When we went back on Wednesday, she was able to do some “pressure point” adjusting on Nolan. He was as happy as could be the entire time, just smiling at her, like he knew that she was trying to help him feel better. After that day, everything changed. Thursday was one of the best days we have had since Nolan was born. He was taking better naps, not screaming during feedings and was so happy. I was a believer! When we went back to see the chiropractor on Friday, I told her how great things had been and when she inspected the area of his back she had worked on, she could tell that things were right where they were supposed to be. She still has an area on his neck that she needs to continue to treat. So we will go back a few more times for that. But, we are definitely seeing an improvement in him.

Now, for the bad news. Because our pediatrician back home had recommended Prevacid to us, we decided we had waited long enough and this weekend was the time to switch him over to the new medication. We were basically out of the Prilosec anyway, so we figured it made sense to start the new drug, instead of refilling the old one. The problem with the Prevacid is that it is only made in a solutab form…which means, if you were an adult, you would put the tablet on your tongue and let it dissolve. But, for an infant, you have to dissolve the tablet in water and dispense it through a syringe to them. The problem is that the tablet does not completely dissolve – it just dissipates into these little pink beads…which stick to the syringe and it is impossible to get them all out. So, needless to say, he didn’t get the full dose he needed and we are struggling to find a way to get this medication into him.

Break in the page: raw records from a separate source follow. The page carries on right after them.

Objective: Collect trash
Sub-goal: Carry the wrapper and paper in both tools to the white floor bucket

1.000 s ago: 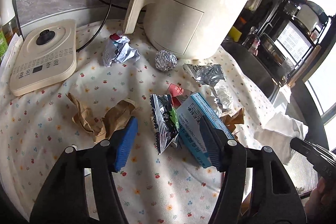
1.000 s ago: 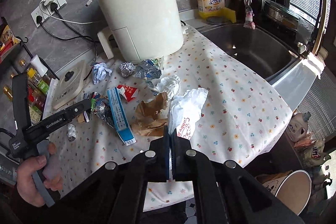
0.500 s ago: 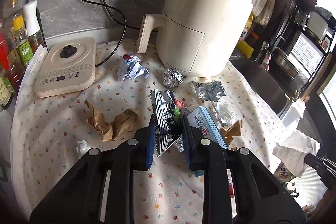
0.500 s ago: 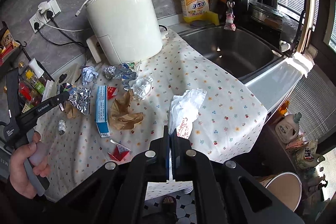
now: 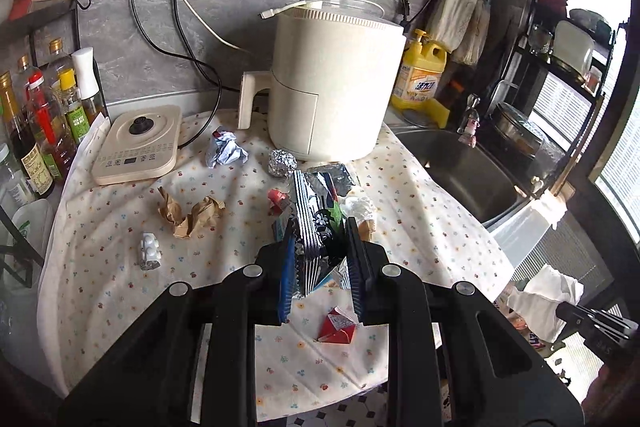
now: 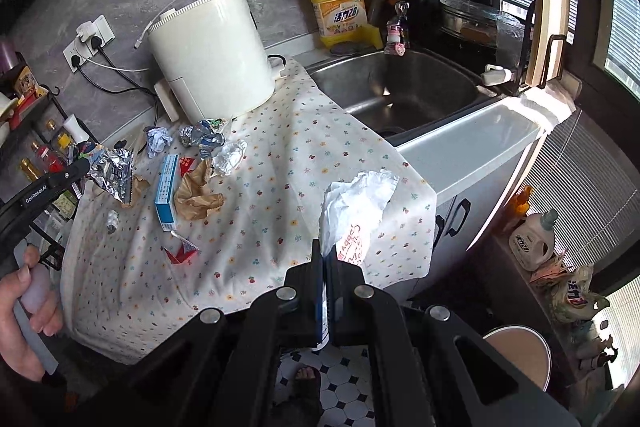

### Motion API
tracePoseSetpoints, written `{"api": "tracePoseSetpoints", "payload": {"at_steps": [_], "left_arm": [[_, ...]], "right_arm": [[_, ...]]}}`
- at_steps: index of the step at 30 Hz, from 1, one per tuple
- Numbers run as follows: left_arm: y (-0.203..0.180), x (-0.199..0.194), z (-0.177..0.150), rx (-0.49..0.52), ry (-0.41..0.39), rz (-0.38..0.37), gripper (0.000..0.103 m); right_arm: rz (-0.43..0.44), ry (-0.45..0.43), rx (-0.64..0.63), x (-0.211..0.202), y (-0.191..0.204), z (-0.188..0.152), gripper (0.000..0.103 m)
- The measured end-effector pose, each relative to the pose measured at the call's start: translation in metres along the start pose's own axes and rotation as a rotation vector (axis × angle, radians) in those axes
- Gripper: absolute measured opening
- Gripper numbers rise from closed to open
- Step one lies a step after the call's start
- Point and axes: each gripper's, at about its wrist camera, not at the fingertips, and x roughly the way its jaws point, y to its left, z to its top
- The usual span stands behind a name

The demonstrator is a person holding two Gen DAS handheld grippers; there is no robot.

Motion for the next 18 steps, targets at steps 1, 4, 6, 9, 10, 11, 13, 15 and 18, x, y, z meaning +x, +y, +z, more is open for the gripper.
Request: {"api": "tracePoseSetpoints", "payload": {"at_steps": [1,4,6,9,10,11,13,15,18], "left_arm": [[-0.010,-0.003,-0.003,0.011,0.002,-0.010,0.023],[-0.042,-0.007,-0.011,0.034,0.014,-0.052,0.023],[-0.065,-0.008,-0.020,0.055,0.031,-0.082,0.023],[-0.103,-0.007,-0.035,0.097,0.061,-0.127,0.023],[-0.115,-0.005,-0.041,0.110,0.076,-0.145,0.023],[-0.129,-0.004,-0.048,0.125,0.091,-0.160,0.023],[-0.155,0.000,-0.064,0.157,0.125,-0.191,0.023],[-0.179,0.005,-0.080,0.184,0.162,-0.226,0.023],[-0.212,0.014,-0.108,0.226,0.214,-0.268,0.023]], "right_arm": [[0.000,0.002,0.009,-0.002,-0.008,-0.003,0.002],[-0.009,0.005,0.039,-0.009,-0.033,-0.014,0.002],[-0.018,0.013,0.060,-0.013,-0.052,-0.023,0.003],[-0.038,0.025,0.092,-0.017,-0.081,-0.037,0.003],[-0.046,0.030,0.104,-0.018,-0.091,-0.042,0.003],[-0.053,0.036,0.119,-0.019,-0.101,-0.046,0.003],[-0.067,0.051,0.148,-0.021,-0.124,-0.059,0.003],[-0.080,0.072,0.172,-0.022,-0.145,-0.072,0.003],[-0.092,0.098,0.203,-0.023,-0.173,-0.096,0.003]]}}
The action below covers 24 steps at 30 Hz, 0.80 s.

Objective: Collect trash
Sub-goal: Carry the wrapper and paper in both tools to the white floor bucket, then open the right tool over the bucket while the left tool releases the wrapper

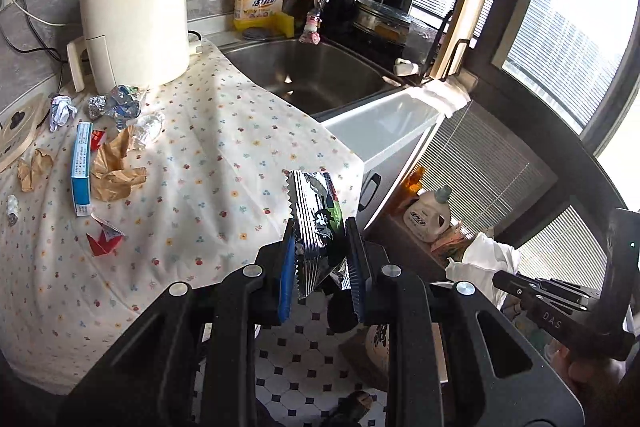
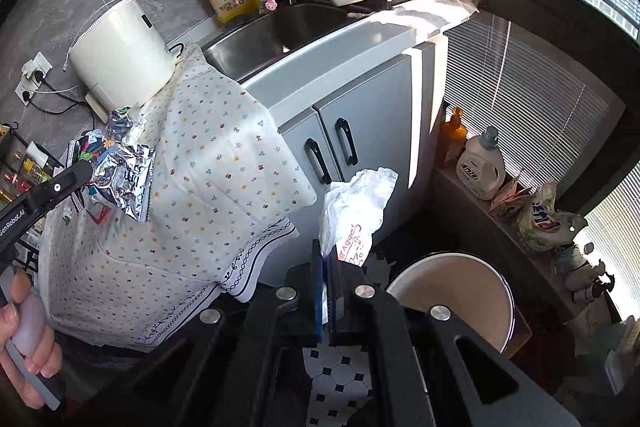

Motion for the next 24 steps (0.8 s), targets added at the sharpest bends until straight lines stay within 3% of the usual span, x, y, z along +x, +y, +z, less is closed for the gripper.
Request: {"api": "tracePoseSetpoints", "payload": {"at_steps": [8,12,14,15,24], "left_arm": [[-0.072,0.059,-0.045,0.066,0.147,-0.101,0.023],[-0.103,0.081,-0.064,0.099,0.205,-0.148,0.023],[-0.117,0.090,-0.072,0.126,0.231,-0.170,0.023],[-0.124,0.093,-0.076,0.136,0.244,-0.182,0.023],[-0.175,0.127,-0.099,0.228,0.351,-0.281,0.023]], "right_arm": [[-0.032,0.083,0.156,0.018,-0.092,-0.050,0.003],[-0.014,0.112,0.231,0.027,-0.130,-0.067,0.009],[-0.015,0.110,0.279,0.026,-0.146,-0.074,0.036],[-0.023,0.092,0.302,0.024,-0.152,-0.077,0.058],[-0.109,0.087,0.393,0.002,-0.191,-0.100,0.054]]}}
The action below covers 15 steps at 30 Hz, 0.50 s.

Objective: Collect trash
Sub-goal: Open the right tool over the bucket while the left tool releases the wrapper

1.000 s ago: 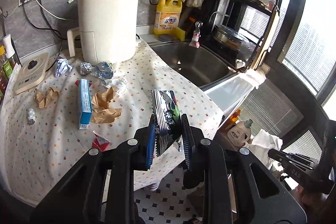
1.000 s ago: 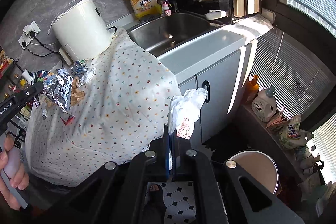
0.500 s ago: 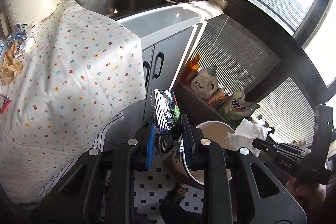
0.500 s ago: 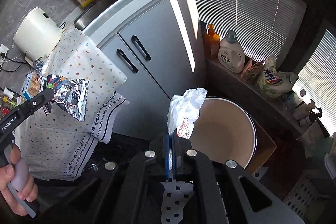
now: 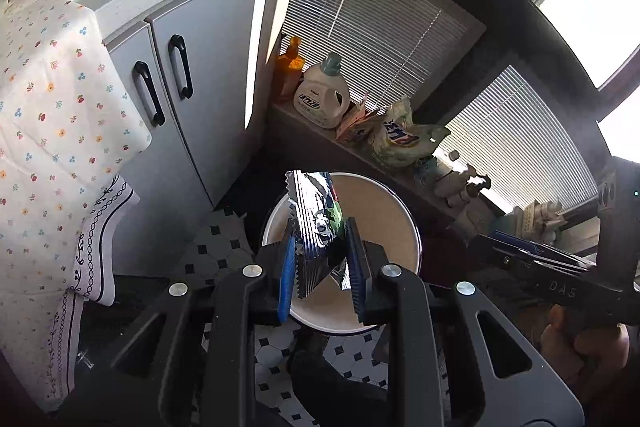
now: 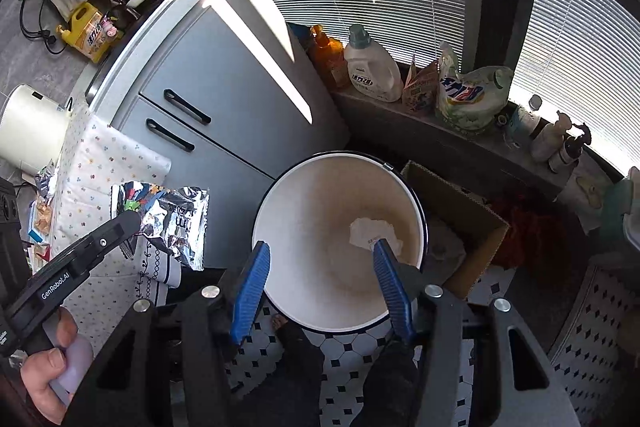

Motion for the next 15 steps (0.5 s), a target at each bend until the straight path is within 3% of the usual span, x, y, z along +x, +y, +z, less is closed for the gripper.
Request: {"api": "tracePoseSetpoints", "payload": {"at_steps": [4,5,8,9,15], "left_arm": [[-0.018,0.017,-0.001,0.031,0.043,-0.047,0.024],[-0.022,0.021,0.000,0.035,0.051,-0.059,0.028],[-0.027,0.021,0.003,0.031,0.051,-0.097,0.058],[-0.027,0.019,0.004,0.030,0.038,-0.100,0.063],[-0.008,-0.003,0.016,0.023,-0.014,-0.045,0.072]], "right_arm": [[-0.045,-0.014,0.022,-0.013,-0.015,-0.003,0.054],[-0.053,-0.016,0.027,-0.016,-0.018,-0.003,0.054],[-0.062,-0.026,0.037,-0.022,-0.021,-0.003,0.056],[-0.063,-0.030,0.037,-0.024,-0.020,-0.002,0.056],[-0.036,-0.032,0.005,-0.025,-0.001,0.004,0.058]]}}
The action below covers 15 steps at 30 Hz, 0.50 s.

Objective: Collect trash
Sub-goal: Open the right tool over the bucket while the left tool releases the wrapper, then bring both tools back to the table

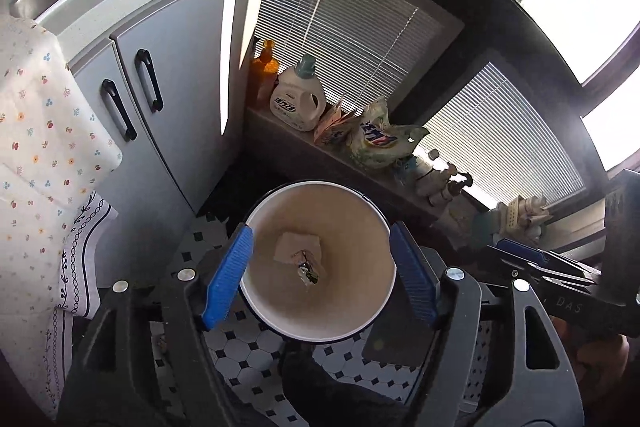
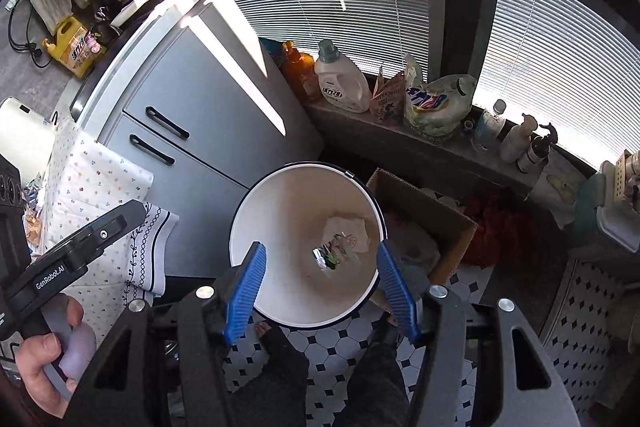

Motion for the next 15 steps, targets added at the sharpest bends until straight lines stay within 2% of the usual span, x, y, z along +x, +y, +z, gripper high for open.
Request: {"api": "tracePoseSetpoints", "payload": {"at_steps": [8,12,15], "left_arm": [[0.055,-0.059,0.004,-0.081,-0.114,0.114,0.089],[0.088,-0.097,-0.002,-0.129,-0.185,0.174,0.097],[0.116,-0.126,-0.010,-0.178,-0.229,0.218,0.097]], "right_arm": [[0.052,-0.040,-0.137,-0.007,0.070,0.012,0.069],[0.092,-0.073,-0.215,-0.013,0.117,0.018,0.080],[0.120,-0.111,-0.266,-0.019,0.154,0.021,0.092]]}}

Because of all this, he has had a very rough day – back to crying during feedings, not taking good naps…and I’m fearful of what the night will bring. I’m tempted to switch back to the Prilosec, only because it was in liquid form and so much easier for him to take. Plus, we were beginning to see him get better, until we decided to switch things up. Talk about miserable – the worst part about treating a child with a chronic illness is that you are constantly second guessing your decisions. Is he waking up early from his nap because he’s hungry or in pain? Is the medication working or is it the chiropractor’s work?

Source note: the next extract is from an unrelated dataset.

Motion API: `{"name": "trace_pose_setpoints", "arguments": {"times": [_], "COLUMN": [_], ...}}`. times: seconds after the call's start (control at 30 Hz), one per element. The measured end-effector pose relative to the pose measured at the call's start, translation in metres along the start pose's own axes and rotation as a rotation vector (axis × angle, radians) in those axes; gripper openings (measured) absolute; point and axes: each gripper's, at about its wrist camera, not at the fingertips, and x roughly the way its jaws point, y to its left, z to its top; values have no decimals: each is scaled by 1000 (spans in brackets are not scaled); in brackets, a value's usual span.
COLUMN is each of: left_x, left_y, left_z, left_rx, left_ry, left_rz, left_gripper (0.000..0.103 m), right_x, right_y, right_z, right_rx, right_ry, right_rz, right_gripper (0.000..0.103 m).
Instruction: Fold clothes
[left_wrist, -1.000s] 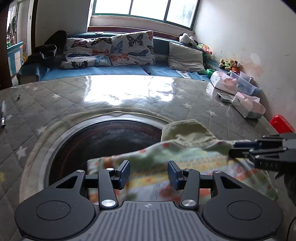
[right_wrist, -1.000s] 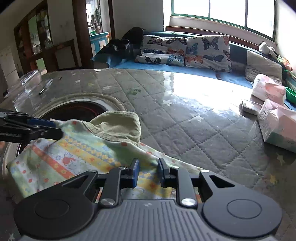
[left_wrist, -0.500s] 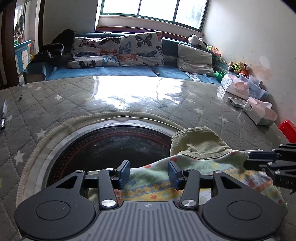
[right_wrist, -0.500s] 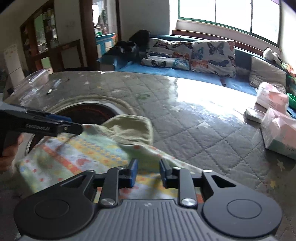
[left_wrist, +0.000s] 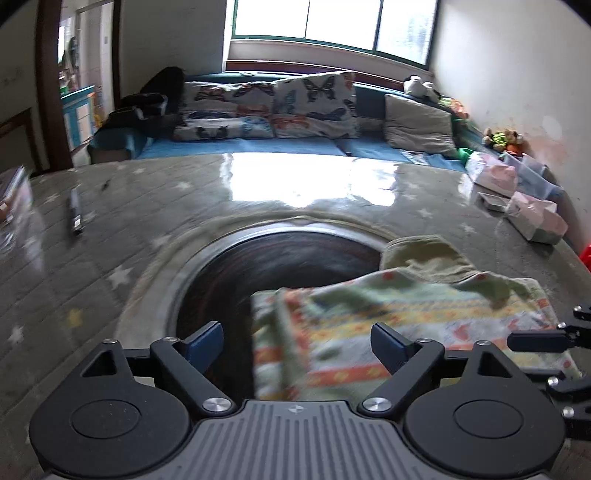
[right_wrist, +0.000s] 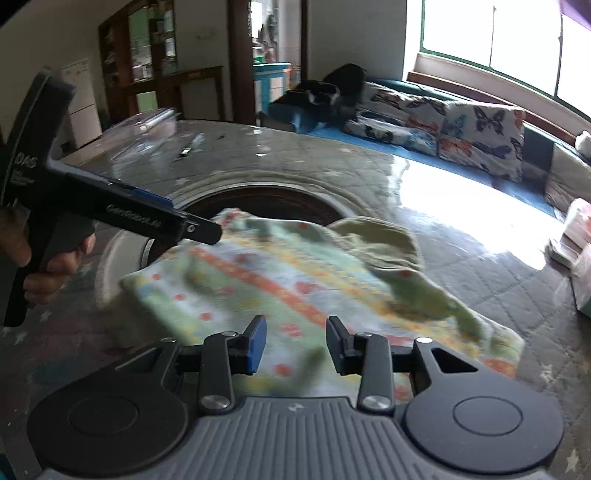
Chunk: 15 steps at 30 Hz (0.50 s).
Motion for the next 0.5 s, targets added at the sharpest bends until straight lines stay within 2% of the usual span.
{"name": "trace_pose_setpoints", "arguments": {"times": [0.13,0.3,0.43,0.5], "left_x": [-13,-23,-30,-32], "left_y": [9,10,17,21], "left_z": [-13,-32,-40,-41], "left_rx": [-16,9,-18,-32], "left_ry": [-3,3,-3,-5], "left_rz": [16,31,29,29], "left_gripper": [91,91,92,92], "right_x": [2,4,-4,2], "right_y": [22,37,39,40], "right_z": [-5,-12,-10,-15], "right_rx": [-47,-105,-83,-81], "right_ry": [3,7,-12,6], "right_rz": [19,-24,-19,-16], "right_gripper": [36,37,35,35]}}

I feel sorry for him, so I find myself making exceptions I didn’t with Lauren. And because he sleeps so little during the day, the naps he does have are necessary for him, so we literally don’t leave the house unless we have to. All grocery shopping is done in the evening while Ryan is giving him a bottle. We don’t go on play-dates or out to lunch or to picnic at the park. I haven’t even taken him to church since he was dedicated on Mother’s Day. My friends from church give me a hard time because I haven't been to all the social events lately and, while I feel badly for being so disconnected right now, I am doing well to just be surviving and not having an emotional breakdown. It's frustrating and hard for people to understand who haven't been through an ordeal like this.

I know that one day life will return to normal and maybe I will have a healthy and happy child. But, some days it is so hard to see the light at the end of the tunnel…and I guess today is just one of those days.